The Horizontal Pod Autoscaler (HPA) in Kubernetes scales up and down the number of replicas in a deployment or a stateful set based on metrics prescribed by the user. The most common metrics are CPU and memory utilization of the target pods.
To deploy the HPA, the user sets target metrics for all replicas in a deployment as well as the minimum and maximum number of replicas. The HPA is responsible for adding or deleting replicas to keep the observed metrics lower than the target values while keeping the number of replicas within the prescribed bounds.
When scaling based on CPU and memory utilization, HPA uses the metrics.k8s.io API implemented by the metrics-server. The HPA can also use custom metrics or external metrics (e.g. number of requests per second on the ingress) implemented by a third-party or the user.
Optimizing the target metrics of the HPA for all applications and their specific workloads can be frustrating. While newer versions of Kubernetes support more in depth configuration of the HPA through policies*, many users are left with a minimal set of configuration options: namely a cpu/memory utilization target and the maximum number of replicas.

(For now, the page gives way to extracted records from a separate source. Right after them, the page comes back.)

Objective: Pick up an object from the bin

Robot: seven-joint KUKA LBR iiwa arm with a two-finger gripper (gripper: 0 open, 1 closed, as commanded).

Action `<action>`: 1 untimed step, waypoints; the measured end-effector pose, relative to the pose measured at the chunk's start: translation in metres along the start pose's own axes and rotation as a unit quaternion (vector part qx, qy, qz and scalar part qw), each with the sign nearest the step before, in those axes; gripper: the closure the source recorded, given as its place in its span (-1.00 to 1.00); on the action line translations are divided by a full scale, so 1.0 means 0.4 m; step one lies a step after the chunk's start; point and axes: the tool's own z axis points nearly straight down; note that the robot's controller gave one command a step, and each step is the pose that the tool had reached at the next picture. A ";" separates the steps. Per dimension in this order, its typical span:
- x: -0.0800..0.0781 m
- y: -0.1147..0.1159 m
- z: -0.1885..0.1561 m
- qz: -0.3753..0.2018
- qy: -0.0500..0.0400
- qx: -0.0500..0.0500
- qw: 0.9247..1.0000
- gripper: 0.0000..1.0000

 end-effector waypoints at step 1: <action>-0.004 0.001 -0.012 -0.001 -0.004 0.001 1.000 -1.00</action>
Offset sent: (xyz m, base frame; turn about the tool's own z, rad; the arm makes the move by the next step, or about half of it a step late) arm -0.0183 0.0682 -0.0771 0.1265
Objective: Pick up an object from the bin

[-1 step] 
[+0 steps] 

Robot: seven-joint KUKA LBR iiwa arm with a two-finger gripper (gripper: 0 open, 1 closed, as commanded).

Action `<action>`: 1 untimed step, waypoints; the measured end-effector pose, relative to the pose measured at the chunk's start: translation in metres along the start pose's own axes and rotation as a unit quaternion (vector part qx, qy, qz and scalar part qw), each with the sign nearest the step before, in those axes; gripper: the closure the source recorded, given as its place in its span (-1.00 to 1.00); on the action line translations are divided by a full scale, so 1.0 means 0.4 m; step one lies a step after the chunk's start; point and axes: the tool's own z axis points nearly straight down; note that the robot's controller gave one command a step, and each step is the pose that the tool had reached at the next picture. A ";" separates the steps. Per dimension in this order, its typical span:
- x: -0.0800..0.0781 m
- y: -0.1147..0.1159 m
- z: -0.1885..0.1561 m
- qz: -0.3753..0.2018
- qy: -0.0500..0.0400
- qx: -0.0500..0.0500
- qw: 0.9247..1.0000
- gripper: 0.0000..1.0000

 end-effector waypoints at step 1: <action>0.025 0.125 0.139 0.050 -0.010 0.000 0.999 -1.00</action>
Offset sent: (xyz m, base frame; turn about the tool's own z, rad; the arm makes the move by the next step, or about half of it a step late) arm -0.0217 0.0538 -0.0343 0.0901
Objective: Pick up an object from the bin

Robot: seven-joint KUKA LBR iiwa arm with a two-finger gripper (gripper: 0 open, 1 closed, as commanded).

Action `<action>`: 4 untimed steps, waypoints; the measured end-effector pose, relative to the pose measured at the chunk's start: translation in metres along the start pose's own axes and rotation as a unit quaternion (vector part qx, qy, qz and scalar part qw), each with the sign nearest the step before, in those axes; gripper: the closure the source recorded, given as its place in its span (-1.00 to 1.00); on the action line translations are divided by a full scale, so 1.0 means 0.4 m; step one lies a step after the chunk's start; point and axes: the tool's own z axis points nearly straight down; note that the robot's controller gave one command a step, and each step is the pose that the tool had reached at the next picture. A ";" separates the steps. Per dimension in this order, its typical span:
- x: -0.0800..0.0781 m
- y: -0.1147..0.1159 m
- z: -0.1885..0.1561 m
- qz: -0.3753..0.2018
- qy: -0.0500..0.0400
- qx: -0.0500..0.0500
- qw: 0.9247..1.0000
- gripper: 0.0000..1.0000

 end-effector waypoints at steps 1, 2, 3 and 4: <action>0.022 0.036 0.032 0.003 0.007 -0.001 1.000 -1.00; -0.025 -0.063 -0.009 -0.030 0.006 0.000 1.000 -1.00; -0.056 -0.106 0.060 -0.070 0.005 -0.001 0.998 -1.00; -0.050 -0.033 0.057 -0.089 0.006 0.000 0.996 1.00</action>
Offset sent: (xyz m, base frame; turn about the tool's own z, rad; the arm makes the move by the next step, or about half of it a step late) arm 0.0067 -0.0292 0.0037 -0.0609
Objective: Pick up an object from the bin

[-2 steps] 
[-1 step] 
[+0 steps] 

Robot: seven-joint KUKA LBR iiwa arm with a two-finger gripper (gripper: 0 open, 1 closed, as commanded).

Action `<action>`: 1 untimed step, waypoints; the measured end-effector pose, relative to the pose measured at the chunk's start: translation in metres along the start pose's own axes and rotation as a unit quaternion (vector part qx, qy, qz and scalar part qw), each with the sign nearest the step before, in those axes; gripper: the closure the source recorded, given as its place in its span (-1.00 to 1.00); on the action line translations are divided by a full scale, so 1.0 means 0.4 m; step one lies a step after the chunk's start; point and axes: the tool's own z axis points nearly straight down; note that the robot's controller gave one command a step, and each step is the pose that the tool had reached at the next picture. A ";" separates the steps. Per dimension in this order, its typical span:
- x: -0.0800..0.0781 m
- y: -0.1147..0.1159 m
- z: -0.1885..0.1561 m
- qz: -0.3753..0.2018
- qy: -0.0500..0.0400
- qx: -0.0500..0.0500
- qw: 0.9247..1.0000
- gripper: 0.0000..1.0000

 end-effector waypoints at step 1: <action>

If the application is a web server for example, the speed at which the HPA adds replicas is critical to accommodate bursts in traffic. A simple fix would be to reduce the CPU utilization target to a small value (say 15%) so that the HPA adds replicas early on when the traffic increases. However, this increases your cloud cost because many replicas are underutilized. To limit the cost, one could use replicas with a high CPU utilization target. If the traffic increases, while the HPA is creating replicas waiting to be available, the current replicas experience CPU throttling and the HTTP request latency increases, impacting the clients experience.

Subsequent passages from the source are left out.